## [Goal of the exercise]
From the first line to the last, repeat the records exactly and skip the pictures.

## [Provided entries]
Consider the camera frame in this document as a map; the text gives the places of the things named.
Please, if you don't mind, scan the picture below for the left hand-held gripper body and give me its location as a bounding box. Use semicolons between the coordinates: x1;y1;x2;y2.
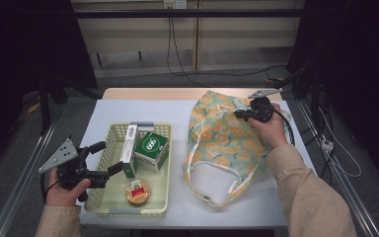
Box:
38;137;111;191

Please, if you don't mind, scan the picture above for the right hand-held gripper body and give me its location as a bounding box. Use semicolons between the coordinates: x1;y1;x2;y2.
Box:
248;87;284;124

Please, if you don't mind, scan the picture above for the long white medicine box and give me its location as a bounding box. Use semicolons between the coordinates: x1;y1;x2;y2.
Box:
120;123;140;179

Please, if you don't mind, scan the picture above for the citrus print fabric bag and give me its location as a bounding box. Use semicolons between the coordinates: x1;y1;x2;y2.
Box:
182;90;292;207

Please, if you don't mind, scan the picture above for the round container with red label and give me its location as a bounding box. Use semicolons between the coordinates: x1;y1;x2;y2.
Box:
125;179;152;205

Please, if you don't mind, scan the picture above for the green and white box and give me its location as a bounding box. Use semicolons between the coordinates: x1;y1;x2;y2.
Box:
133;131;170;173

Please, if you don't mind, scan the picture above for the pale green plastic basket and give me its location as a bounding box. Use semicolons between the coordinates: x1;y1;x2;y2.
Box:
84;121;173;216

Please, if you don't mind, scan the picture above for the person's right hand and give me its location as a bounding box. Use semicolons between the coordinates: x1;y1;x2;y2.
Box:
248;102;289;150

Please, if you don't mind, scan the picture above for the person's left hand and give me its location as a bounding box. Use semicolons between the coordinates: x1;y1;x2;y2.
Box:
44;167;92;207

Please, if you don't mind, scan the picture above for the black metal stand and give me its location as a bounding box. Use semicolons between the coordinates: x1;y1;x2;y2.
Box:
38;77;52;136

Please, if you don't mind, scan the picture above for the white table mat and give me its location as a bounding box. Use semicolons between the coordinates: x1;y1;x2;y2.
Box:
78;98;315;229

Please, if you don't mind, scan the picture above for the white power strip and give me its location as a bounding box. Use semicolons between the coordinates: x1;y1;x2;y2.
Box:
322;139;335;153

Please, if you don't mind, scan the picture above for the black horizontal bar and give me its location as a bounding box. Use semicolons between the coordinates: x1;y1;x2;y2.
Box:
73;9;305;19

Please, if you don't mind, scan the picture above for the right hand-held gripper cable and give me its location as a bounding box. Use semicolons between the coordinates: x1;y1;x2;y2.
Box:
272;108;296;146

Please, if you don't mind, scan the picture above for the black power cable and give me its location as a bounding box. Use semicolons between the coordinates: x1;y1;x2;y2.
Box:
169;8;289;79
166;8;211;88

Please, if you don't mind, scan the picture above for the white cable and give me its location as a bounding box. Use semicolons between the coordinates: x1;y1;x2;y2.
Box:
318;108;363;179

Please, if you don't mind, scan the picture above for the white wall socket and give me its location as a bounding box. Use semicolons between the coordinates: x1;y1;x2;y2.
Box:
163;0;188;10

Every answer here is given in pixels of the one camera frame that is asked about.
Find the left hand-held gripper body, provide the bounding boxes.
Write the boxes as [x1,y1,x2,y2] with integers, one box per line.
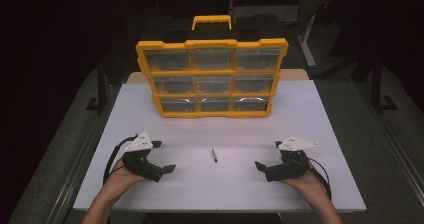
[121,131,165,184]

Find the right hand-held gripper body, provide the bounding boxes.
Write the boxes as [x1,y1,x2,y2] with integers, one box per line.
[264,135,321,183]

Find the clear plastic drawer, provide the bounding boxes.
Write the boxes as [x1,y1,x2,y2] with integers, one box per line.
[193,75,233,95]

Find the yellow drawer organizer case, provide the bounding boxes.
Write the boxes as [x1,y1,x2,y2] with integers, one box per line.
[134,14,290,119]

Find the person's left hand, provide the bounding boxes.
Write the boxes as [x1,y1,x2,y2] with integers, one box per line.
[104,158,148,202]

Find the person's right hand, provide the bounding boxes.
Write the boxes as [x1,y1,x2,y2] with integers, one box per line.
[279,159,330,209]

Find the black metal stand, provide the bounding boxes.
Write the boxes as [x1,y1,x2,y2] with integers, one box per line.
[370,53,399,115]
[85,58,113,115]

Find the set of clear drawers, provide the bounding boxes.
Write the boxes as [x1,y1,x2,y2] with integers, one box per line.
[144,48,283,113]

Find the white desk leg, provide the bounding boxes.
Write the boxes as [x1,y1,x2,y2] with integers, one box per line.
[297,13,318,68]

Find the light grey panel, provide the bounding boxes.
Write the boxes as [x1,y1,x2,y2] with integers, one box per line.
[232,5,299,22]

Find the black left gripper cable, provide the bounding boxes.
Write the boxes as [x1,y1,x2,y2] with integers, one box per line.
[102,134,139,185]

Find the aluminium rail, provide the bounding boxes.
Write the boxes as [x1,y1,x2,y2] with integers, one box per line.
[358,83,424,198]
[53,83,121,224]

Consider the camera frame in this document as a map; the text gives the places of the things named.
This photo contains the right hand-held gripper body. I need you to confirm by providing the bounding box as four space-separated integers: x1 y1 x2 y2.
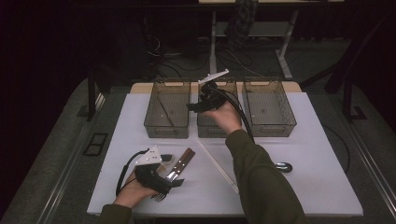
198 68 230 111

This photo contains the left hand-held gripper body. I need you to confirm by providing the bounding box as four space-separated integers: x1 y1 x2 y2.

## [Task output]
Consider the camera frame in this document as a map; the text gives the places of the things named.
Please, if you don't mind, scan the picture below for the left hand-held gripper body and give me its location as a bounding box. Use semicolons between the coordinates: x1;y1;x2;y2.
Box:
38;137;111;191

Please, if you don't mind, scan the picture above for the right hand-held gripper body and give me its location as a bounding box. Use semicolons between the coordinates: x1;y1;x2;y2.
Box:
248;87;284;124

Please, if you don't mind, scan the picture above for the long white medicine box and give me its location as a bounding box. Use semicolons between the coordinates: x1;y1;x2;y2.
Box:
120;123;140;179

Please, if you don't mind, scan the picture above for the citrus print fabric bag and give me its location as a bounding box. Use semicolons between the coordinates: x1;y1;x2;y2.
Box:
182;90;292;207

Please, if you don't mind, scan the picture above for the round container with red label and give me its location as a bounding box. Use semicolons between the coordinates: x1;y1;x2;y2.
Box:
125;179;152;205

Please, if you don't mind, scan the picture above for the green and white box and give me its location as a bounding box. Use semicolons between the coordinates: x1;y1;x2;y2.
Box:
133;131;170;173

Please, if you don't mind, scan the picture above for the pale green plastic basket and give me its location as a bounding box. Use semicolons between the coordinates: x1;y1;x2;y2.
Box:
84;121;173;216

Please, if you don't mind, scan the picture above for the person's right hand and give me its location as a bounding box. Use semicolons between the coordinates: x1;y1;x2;y2.
Box:
248;102;289;150

Please, if you don't mind, scan the picture above for the person's left hand and give me its location as a bounding box. Use semicolons between the coordinates: x1;y1;x2;y2.
Box:
44;167;92;207

Please, if you don't mind, scan the picture above for the black metal stand and give me its location as a bounding box. Use semicolons between the coordinates: x1;y1;x2;y2.
Box:
38;77;52;136

Please, if you don't mind, scan the picture above for the white table mat and give me its location as a bounding box. Use semicolons between the coordinates: x1;y1;x2;y2.
Box:
78;98;315;229

Please, if you don't mind, scan the picture above for the white power strip and give me its location as a bounding box. Use semicolons between the coordinates: x1;y1;x2;y2.
Box:
322;139;335;153

Please, if you don't mind, scan the picture above for the black horizontal bar and give me its location as a bounding box. Use semicolons between the coordinates: x1;y1;x2;y2.
Box:
73;9;305;19

Please, if you don't mind, scan the picture above for the right hand-held gripper cable and give me its location as a bounding box. Use semicolons between the coordinates: x1;y1;x2;y2.
Box:
272;108;296;146

Please, if you don't mind, scan the picture above for the black power cable and give me its location as a bounding box. Use semicolons between the coordinates: x1;y1;x2;y2.
Box:
169;8;289;79
166;8;211;88

Please, if you don't mind, scan the picture above for the white cable and give me its location as a bounding box. Use semicolons between the coordinates: x1;y1;x2;y2.
Box:
318;108;363;179

Please, if you don't mind, scan the picture above for the white wall socket and give me its location as a bounding box. Use semicolons between the coordinates: x1;y1;x2;y2.
Box:
163;0;188;10

Every answer here is given in pixels of the one camera frame that is asked about.
Find the left hand-held gripper body, provide the bounding boxes.
Write the boxes as [x1,y1,x2,y2] with integers, one box per line.
[121,131,165,184]

Find the right hand-held gripper body, provide the bounding boxes.
Write the boxes as [x1,y1,x2,y2] with integers, one box per line.
[264,135,321,183]

Find the clear plastic drawer, provide the bounding boxes.
Write the boxes as [x1,y1,x2,y2] with integers, one box per line.
[193,75,233,95]

Find the yellow drawer organizer case, provide the bounding boxes.
Write the boxes as [x1,y1,x2,y2] with integers, one box per line.
[134,14,290,119]

Find the person's left hand, provide the bounding boxes.
Write the boxes as [x1,y1,x2,y2] with integers, one box per line.
[104,158,148,202]

Find the person's right hand, provide the bounding boxes.
Write the boxes as [x1,y1,x2,y2] with integers, one box per line.
[279,159,330,209]

Find the black metal stand, provide the bounding boxes.
Write the boxes as [x1,y1,x2,y2] with integers, one box per line.
[370,53,399,115]
[85,58,113,115]

Find the set of clear drawers, provide the bounding boxes.
Write the boxes as [x1,y1,x2,y2] with integers, one box per line.
[144,48,283,113]

Find the white desk leg, provide the bounding boxes.
Write the boxes as [x1,y1,x2,y2] with integers, one box per line.
[297,13,318,68]

Find the light grey panel, provide the bounding boxes.
Write the boxes as [x1,y1,x2,y2] with integers, one box per line.
[232,5,299,22]

Find the black left gripper cable, provide the bounding boxes.
Write the boxes as [x1,y1,x2,y2] with integers, one box per line.
[102,134,139,185]

Find the aluminium rail, provide the bounding boxes.
Write the boxes as [x1,y1,x2,y2] with integers, one box per line.
[358,83,424,198]
[53,83,121,224]

Consider the camera frame in this document as a map; the text gives the places of the things named.
This photo contains the right hand-held gripper body. I need you to confirm by providing the bounding box as four space-separated integers: x1 y1 x2 y2.
198 68 230 111

This photo contains the left hand-held gripper body. I need you to confirm by providing the bounding box as four space-separated integers: x1 y1 x2 y2.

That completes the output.